- TASK:
Below are the entries; give again exactly the lines from the one mentioning "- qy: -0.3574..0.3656" through the one mentioning "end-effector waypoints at", inclusive.

- RECORDS:
=======

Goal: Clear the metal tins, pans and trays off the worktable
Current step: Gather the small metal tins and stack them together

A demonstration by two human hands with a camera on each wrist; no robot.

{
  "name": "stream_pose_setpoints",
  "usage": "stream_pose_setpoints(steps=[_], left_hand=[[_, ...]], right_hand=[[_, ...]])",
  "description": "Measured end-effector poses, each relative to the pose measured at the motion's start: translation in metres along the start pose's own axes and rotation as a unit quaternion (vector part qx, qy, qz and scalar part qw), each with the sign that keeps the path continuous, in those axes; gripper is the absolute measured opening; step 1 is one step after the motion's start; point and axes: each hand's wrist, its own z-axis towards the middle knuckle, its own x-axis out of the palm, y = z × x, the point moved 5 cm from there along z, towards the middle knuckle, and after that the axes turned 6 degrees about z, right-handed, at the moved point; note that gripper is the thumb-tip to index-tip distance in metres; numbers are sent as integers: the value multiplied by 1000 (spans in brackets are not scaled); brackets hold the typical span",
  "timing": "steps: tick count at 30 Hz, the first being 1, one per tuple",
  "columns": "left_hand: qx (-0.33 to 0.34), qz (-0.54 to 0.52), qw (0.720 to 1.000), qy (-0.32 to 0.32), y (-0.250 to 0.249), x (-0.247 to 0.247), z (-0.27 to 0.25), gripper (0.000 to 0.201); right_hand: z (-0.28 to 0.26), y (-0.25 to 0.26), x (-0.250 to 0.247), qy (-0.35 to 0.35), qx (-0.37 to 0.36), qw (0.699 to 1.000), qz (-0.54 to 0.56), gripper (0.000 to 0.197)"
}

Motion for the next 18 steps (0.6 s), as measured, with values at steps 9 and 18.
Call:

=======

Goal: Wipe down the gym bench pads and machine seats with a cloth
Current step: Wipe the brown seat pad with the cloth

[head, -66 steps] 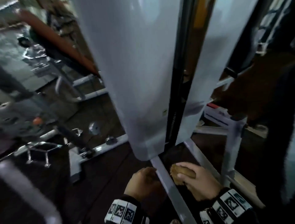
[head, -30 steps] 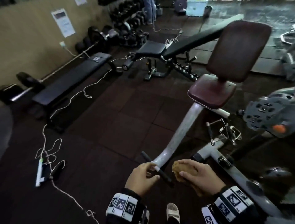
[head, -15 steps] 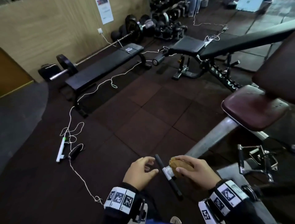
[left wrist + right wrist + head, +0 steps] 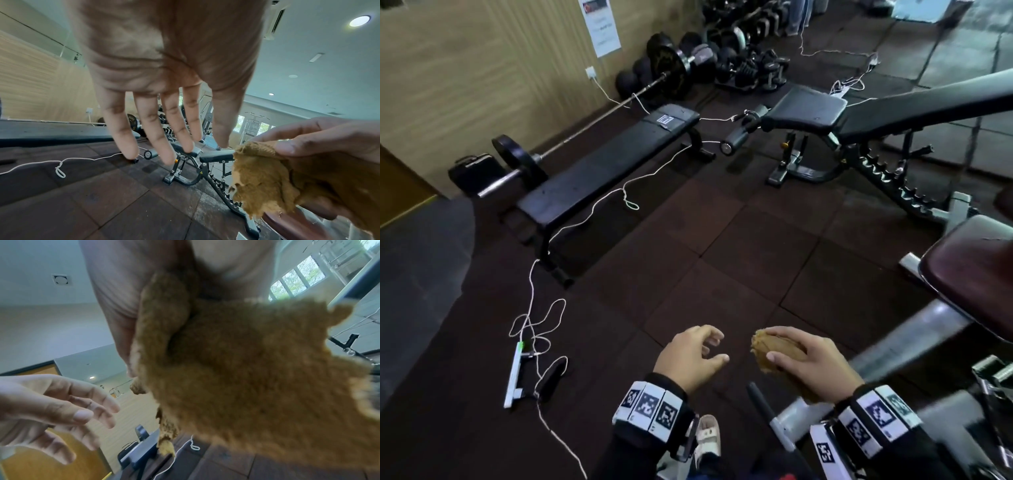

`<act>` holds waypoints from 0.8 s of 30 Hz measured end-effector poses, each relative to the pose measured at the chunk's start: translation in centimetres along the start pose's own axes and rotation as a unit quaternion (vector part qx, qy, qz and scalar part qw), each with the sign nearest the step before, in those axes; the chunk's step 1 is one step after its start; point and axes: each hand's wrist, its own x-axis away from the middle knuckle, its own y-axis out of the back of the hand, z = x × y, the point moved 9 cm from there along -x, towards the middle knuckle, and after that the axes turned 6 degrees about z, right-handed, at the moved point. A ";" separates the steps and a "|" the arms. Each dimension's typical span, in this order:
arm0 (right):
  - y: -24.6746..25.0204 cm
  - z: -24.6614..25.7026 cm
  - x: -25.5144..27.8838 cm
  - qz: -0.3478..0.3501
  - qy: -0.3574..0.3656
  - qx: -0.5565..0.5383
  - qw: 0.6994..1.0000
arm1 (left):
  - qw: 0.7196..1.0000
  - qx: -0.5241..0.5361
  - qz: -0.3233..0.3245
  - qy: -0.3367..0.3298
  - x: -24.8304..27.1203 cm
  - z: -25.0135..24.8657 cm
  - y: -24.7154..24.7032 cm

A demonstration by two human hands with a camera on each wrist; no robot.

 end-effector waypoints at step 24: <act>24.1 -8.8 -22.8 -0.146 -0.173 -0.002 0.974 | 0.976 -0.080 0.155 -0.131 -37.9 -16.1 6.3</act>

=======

- RESPONSE:
  - qy: -0.3574..0.3656
  - qx: -0.5565..0.5383
  - qw: 0.6994..1.0000
arm1 (left):
  - qw: 0.7196..1.0000
  - qx: -0.5241..0.5361
  - qz: -0.3233..0.3245
  - qy: -0.3367..0.3298
  - x: -24.8304..27.1203 cm
  - z: -25.0135..24.8657 cm
  - y: -24.7154..24.7032 cm

A demonstration by two human hands with a camera on each wrist; no robot.

 end-effector waypoints at step 24: <act>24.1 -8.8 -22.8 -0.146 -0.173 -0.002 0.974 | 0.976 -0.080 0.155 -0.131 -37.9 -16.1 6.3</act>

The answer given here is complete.